### [Aim of the exercise]
Please retype all the records below exactly as they read.
########################################
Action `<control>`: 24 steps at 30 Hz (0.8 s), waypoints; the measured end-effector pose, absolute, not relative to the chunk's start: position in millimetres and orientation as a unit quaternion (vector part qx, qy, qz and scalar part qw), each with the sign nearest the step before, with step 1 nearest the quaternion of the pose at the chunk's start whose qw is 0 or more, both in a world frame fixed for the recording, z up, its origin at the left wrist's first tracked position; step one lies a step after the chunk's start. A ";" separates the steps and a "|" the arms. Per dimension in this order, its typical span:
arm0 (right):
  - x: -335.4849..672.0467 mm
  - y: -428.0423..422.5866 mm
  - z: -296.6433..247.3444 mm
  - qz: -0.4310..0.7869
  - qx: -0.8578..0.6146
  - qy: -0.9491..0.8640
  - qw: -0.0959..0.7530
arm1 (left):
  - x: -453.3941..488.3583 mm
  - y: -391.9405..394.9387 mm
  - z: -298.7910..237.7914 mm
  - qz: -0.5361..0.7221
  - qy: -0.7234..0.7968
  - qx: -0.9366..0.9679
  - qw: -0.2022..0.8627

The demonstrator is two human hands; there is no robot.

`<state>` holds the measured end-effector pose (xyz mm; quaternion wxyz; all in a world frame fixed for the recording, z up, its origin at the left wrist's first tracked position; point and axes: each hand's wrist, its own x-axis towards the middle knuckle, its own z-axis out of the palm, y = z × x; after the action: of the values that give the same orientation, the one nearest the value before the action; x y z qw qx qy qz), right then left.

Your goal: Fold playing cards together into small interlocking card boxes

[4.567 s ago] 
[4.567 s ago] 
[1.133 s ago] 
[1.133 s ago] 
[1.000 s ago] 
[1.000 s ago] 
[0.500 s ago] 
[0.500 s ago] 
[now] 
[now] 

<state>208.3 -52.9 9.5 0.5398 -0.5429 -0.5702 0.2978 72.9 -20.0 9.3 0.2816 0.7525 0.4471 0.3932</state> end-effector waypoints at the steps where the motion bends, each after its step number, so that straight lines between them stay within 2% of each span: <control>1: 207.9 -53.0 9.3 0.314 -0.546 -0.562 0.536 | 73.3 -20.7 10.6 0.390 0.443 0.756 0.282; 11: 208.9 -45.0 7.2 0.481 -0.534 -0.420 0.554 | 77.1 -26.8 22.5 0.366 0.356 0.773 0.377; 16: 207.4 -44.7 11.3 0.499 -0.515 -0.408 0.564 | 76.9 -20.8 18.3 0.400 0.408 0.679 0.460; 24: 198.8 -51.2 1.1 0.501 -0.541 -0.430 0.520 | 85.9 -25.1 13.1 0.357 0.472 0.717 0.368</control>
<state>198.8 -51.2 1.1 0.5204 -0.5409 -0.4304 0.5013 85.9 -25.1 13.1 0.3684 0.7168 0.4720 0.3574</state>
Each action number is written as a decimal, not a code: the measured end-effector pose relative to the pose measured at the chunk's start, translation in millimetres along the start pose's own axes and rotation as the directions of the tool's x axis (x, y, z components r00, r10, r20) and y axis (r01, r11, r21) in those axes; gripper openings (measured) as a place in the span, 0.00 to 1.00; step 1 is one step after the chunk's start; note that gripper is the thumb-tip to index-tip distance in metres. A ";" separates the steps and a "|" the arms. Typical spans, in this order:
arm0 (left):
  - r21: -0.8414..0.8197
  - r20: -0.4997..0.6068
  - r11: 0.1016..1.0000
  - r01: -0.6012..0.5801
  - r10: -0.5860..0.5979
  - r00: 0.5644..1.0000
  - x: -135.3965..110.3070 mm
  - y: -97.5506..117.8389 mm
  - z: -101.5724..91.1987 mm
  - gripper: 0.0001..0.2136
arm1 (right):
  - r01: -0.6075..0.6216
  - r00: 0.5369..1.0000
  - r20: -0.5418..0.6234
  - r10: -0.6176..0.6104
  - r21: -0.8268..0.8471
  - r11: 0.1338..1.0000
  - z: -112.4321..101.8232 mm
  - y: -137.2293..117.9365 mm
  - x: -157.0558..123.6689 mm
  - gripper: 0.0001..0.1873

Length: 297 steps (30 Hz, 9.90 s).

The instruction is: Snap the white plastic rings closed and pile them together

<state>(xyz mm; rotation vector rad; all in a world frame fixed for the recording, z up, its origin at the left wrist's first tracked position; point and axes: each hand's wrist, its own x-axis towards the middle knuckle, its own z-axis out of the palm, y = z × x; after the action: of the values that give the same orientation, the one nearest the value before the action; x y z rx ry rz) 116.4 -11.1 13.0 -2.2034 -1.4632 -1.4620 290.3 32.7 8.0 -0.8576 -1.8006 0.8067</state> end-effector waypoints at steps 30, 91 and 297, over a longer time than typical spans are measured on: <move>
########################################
### [Answer section]
Action `<control>`: 24 steps at 30 Hz (0.8 s), waypoints; the measured end-effector pose, absolute, not relative to the chunk's start: position in millimetres and orientation as a unit quaternion (vector part qx, qy, qz and scalar part qw), each with the sign nearest the step before, with step 1 nearest the quaternion of the pose at the chunk's start whose qw is 0 or more, both in a world frame fixed for the recording, z up, its origin at the left wrist's first tracked position; step one lies a step after the chunk's start. A ";" separates the steps and a "|" the arms. Per dimension in this order, its typical span:
arm0 (right):
  - x: -335.4849..672.0467 mm
  - y: -428.0423..422.5866 mm
  - z: -296.6433..247.3444 mm
  - qz: -0.4310..0.7869
  - qx: -0.8578..0.6146
  - qy: -0.9491..0.8640
  - qw: -0.0959..0.7530
arm1 (left):
  - x: -453.3941..488.3583 mm
  - y: -391.9405..394.9387 mm
  - z: -298.7910..237.7914 mm
  - qz: -0.5361..0.7221
  - qy: -0.7234..0.7968
  - qx: -0.9366..0.9679
  - qw: -0.2022..0.8627

The demonstrator is two human hands; there is no robot.

`<state>` holds the measured end-effector pose (xyz mm; quaternion wxyz; all in a world frame fixed for the recording, z up, its origin at the left wrist's first tracked position; point and axes: each hand's wrist, its own x-axis towards the middle knuckle, its own z-axis out of the palm, y = z × x; after the action: of the values that give the same orientation, the one nearest the value before the action; x y z qw qx qy qz), right then left.

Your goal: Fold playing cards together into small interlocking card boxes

[4.567 s ago] 
[4.567 s ago] 
[1.133 s ago] 
[1.133 s ago] 
[1.000 s ago] 
[1.000 s ago] 
[0.500 s ago] 
[0.500 s ago] 
[now] 
[now] 

<state>208.3 -52.9 9.5 0.5398 -0.5429 -0.5702 0.2978 72.9 -20.0 9.3 0.2816 0.7525 0.4471 0.3932</state> end-effector waypoints at the steps where the motion bends, each after its step number, so that straight lines between them stay within 2% of each span: <control>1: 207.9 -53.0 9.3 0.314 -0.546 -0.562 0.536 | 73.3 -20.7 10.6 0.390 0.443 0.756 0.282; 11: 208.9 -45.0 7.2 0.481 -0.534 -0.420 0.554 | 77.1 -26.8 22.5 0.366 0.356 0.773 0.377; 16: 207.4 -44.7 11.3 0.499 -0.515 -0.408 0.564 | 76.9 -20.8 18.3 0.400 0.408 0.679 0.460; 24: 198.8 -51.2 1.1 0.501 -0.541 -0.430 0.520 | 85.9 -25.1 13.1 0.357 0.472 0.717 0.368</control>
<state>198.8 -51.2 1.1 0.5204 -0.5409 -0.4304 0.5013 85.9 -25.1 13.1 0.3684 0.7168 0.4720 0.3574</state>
Each action number is written as a decimal, not a code: the measured end-effector pose relative to the pose measured at the chunk's start, translation in millimetres along the start pose's own axes and rotation as the directions of the tool's x axis (x, y, z components r00, r10, r20) and y axis (r01, r11, r21) in those axes; gripper openings (measured) as a place in the span, 0.00 to 1.00; step 1 is one step after the chunk's start; note that gripper is the thumb-tip to index-tip distance in metres. A ";" separates the steps and a "|" the arms. Typical spans, in this order:
arm0 (left):
  - r21: -0.8414..0.8197
  - r20: -0.4997..0.6068
  - r11: 0.1016..1.0000
  - r01: -0.6012..0.5801
  - r10: -0.5860..0.5979
  - r00: 0.5644..1.0000
  - x: -135.3965..110.3070 mm
  - y: -97.5506..117.8389 mm
  - z: -101.5724..91.1987 mm
  - gripper: 0.0001..0.2136
arm1 (right):
  - r01: -0.6075..0.6216
  - r00: 0.5369..1.0000
  - r20: -0.5418..0.6234
  - r10: -0.6176..0.6104
  - r21: -0.8268..0.8471
  - r11: 0.1338..1.0000
  - z: -112.4321..101.8232 mm
  - y: -137.2293..117.9365 mm
  - x: -157.0558..123.6689 mm
  - gripper: 0.0001..0.1873

Length: 297 steps (30 Hz, 9.90 s).

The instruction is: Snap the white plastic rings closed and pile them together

<state>(xyz mm; rotation vector rad; all in a world frame fixed for the recording, z up, its origin at the left wrist's first tracked position; point and axes: each hand's wrist, its own x-axis towards the middle knuckle, its own z-axis out of the palm, y = z × x; after the action: of the values that give the same orientation, the one nearest the value before the action; x y z rx ry rz) 116.4 -11.1 13.0 -2.2034 -1.4632 -1.4620 290.3 32.7 8.0 -0.8576 -1.8006 0.8067</state> end-effector waypoints at steps 30, 91 and 297, over a longer time than typical spans are measured on: <move>

That wraps up the exercise.